- [Problem statement]
Reproduce nothing beyond the line containing "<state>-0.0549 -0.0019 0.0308". From the first line of the data below down to it, copy each line exactly, without the pictures.

- [Recorded information]
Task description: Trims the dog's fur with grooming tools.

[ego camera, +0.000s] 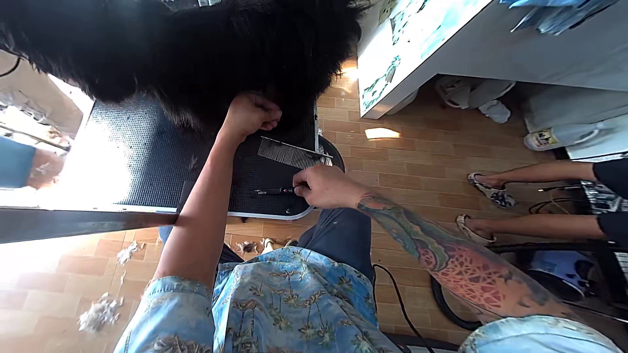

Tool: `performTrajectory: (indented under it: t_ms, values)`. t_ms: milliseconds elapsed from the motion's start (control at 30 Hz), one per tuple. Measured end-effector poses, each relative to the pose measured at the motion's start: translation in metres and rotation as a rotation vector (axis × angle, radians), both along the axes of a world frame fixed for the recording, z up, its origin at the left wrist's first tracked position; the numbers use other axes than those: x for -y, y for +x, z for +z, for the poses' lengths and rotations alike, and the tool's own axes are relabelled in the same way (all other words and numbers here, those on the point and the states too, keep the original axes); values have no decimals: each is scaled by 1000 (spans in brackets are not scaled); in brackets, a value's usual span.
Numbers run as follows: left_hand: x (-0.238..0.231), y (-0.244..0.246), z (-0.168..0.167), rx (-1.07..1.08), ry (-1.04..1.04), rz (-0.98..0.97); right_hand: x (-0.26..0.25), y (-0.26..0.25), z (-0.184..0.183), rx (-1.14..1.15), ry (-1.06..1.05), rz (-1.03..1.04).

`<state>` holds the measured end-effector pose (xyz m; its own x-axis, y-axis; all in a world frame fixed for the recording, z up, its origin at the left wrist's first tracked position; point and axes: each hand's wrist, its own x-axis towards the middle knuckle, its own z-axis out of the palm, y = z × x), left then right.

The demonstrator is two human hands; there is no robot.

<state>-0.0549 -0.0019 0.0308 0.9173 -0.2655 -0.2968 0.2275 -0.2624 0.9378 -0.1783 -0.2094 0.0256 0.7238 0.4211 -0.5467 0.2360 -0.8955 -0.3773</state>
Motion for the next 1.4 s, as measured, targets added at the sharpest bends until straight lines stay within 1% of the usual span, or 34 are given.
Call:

- [Final answer]
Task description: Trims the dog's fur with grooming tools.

[ego camera, +0.000s] 

Tool: `performTrajectory: (indented under it: t_ms, values)`. t_ms: milliseconds elapsed from the motion's start (control at 30 Hz), one per tuple. Measured end-effector poses, each relative to the pose measured at the motion's start: translation in metres and rotation as a rotation vector (axis × angle, radians), both along the axes of a world frame fixed for the recording, z up, its origin at the left wrist's first tracked position; the numbers use other axes than those: x for -y, y for +x, z for +z, for the poses' lengths and rotations alike, and the tool's own axes are relabelled in the same way (all other words and numbers here, those on the point and the states too, keep the original axes); values have no decimals: each is scaled by 1000 (spans in brackets are not scaled); in brackets, a value's usual span.
Numbers run as follows: left_hand: x (-0.238..0.231), y (-0.244..0.246), z (-0.168..0.167), rx (-1.07..1.08), ry (-1.04..1.04), rz (-0.98..0.97); right_hand: x (-0.26..0.25), y (-0.26..0.25), z (-0.184..0.183), rx (-1.14..1.15), ry (-1.06..1.05), rz (-1.03..1.04).

`<state>` holds the measured end-effector pose (xyz m; its own x-axis, y-axis; all in a world frame fixed for the recording, z up, its origin at the left wrist's first tracked position; point and axes: each hand's wrist, its own x-axis towards the middle knuckle, its own z-axis out of the palm, y = z × x), left then right.

The demonstrator is two human hands; there is no robot.

<state>-0.0549 -0.0019 0.0308 0.9173 -0.2655 -0.2968 0.2275 -0.2624 0.9378 -0.1783 -0.2094 0.0256 0.7238 0.4211 -0.5467 0.2360 -0.8955 -0.3773</state>

No more work is needed for this exercise.